(Task to complete):
Look through the material below and copy exactly the lines from the line with "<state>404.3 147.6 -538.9" to the line with "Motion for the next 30", those two lines included.

---------- Entries shown ----------

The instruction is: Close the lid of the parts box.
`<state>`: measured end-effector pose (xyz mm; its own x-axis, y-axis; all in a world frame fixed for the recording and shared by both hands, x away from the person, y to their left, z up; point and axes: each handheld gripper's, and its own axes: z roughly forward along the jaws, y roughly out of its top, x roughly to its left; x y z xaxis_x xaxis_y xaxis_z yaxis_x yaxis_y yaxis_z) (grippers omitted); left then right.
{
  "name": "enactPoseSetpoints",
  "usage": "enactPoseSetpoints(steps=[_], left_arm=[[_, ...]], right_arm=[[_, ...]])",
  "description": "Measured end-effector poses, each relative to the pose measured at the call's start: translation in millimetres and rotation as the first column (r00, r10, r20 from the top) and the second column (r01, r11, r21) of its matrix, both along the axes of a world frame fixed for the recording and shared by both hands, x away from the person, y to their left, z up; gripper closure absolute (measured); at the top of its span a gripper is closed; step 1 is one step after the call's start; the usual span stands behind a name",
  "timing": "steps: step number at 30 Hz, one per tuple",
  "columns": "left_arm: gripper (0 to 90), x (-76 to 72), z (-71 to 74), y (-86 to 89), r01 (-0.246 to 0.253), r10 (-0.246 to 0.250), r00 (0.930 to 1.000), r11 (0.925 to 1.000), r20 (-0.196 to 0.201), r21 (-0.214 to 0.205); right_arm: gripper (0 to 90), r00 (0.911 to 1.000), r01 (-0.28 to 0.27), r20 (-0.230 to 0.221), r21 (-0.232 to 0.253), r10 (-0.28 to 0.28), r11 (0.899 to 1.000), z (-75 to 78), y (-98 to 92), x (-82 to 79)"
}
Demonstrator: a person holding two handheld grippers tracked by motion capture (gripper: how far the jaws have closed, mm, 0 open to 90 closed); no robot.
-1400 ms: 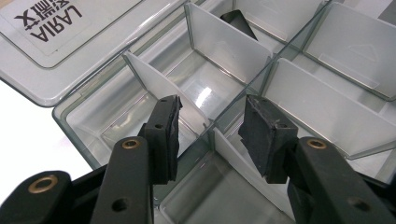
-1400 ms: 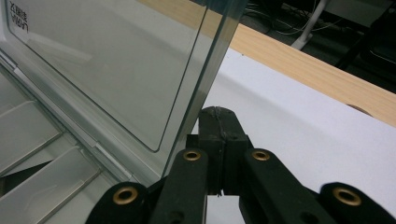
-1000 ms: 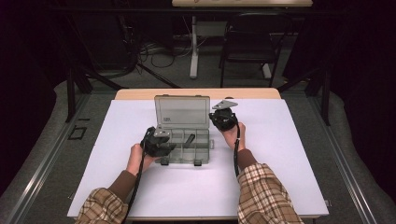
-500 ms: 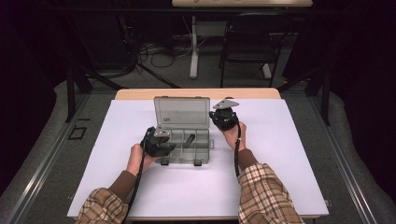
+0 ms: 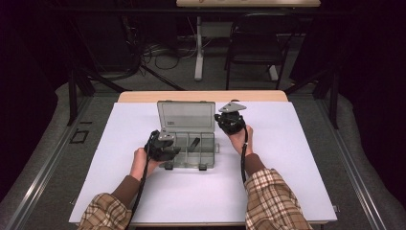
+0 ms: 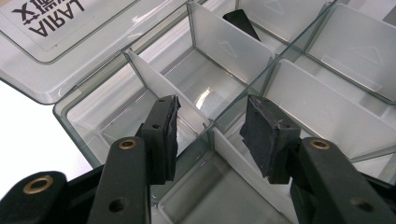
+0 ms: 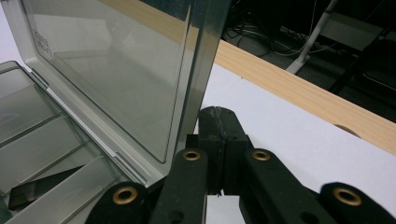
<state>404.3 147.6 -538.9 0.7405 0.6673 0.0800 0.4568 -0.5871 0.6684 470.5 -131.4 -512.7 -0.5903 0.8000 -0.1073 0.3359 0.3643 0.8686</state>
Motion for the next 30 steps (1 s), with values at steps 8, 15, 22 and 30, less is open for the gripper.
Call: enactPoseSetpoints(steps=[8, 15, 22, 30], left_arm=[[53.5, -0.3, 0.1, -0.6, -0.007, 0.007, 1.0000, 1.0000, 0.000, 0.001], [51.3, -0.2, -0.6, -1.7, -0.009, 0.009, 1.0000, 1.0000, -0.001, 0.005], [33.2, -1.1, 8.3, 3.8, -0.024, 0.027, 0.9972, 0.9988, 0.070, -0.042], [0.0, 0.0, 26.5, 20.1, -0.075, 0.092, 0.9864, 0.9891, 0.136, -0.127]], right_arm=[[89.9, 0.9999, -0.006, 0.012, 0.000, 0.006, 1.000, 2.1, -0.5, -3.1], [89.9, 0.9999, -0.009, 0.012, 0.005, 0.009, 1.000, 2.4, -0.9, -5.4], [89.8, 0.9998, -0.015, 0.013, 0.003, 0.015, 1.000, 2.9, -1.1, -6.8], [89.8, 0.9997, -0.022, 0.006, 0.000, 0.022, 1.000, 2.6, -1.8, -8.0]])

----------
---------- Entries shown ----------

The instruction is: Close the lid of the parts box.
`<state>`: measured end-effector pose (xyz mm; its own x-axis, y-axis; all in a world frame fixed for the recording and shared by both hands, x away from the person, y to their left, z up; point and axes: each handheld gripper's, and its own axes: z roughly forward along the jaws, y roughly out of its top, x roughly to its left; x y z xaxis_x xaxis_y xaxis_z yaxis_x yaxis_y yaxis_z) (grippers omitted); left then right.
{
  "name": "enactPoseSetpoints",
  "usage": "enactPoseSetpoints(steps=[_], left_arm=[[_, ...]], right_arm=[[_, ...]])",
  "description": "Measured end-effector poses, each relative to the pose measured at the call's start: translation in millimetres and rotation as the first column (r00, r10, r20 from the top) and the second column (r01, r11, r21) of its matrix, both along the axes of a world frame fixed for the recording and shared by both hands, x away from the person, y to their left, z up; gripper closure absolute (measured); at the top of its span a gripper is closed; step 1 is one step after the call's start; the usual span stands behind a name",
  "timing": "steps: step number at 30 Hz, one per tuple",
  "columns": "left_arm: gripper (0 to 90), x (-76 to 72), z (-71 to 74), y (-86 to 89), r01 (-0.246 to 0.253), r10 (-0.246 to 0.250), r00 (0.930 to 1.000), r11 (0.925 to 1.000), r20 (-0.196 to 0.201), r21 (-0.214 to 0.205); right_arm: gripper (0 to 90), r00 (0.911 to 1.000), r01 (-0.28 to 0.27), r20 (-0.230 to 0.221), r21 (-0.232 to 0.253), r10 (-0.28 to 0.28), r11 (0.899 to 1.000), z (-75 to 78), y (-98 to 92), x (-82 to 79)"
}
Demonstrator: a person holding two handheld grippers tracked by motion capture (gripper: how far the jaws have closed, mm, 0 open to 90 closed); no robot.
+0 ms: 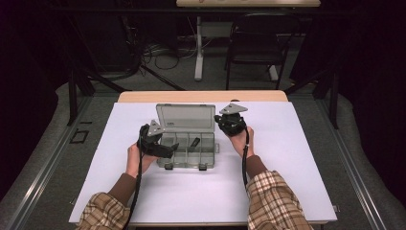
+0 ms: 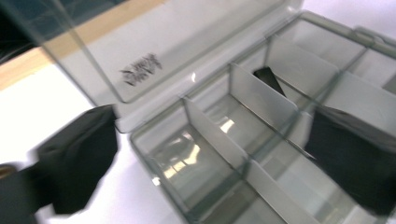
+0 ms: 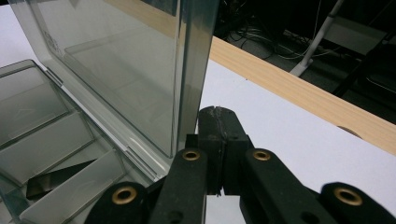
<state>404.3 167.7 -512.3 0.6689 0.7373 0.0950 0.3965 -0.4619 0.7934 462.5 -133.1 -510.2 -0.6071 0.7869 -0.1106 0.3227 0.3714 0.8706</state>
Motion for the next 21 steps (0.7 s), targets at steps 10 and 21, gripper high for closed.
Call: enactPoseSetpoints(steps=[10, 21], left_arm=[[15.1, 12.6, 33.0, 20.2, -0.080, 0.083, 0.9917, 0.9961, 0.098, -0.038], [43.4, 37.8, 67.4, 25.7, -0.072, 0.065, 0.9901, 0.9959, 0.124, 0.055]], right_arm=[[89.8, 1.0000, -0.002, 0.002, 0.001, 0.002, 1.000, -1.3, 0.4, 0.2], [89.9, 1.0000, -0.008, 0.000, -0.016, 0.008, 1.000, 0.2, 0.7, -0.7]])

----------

(Exercise response):
<state>404.3 147.6 -538.9 0.7405 0.6673 0.0800 0.4568 -0.5871 0.6684 470.5 -131.4 -512.7 -0.5903 0.8000 -0.1073 0.3359 0.3643 0.8686</state>
Motion for the next 30 steps (1 s), with values at steps 8, 15, 22 and 30, less is open for the gripper.

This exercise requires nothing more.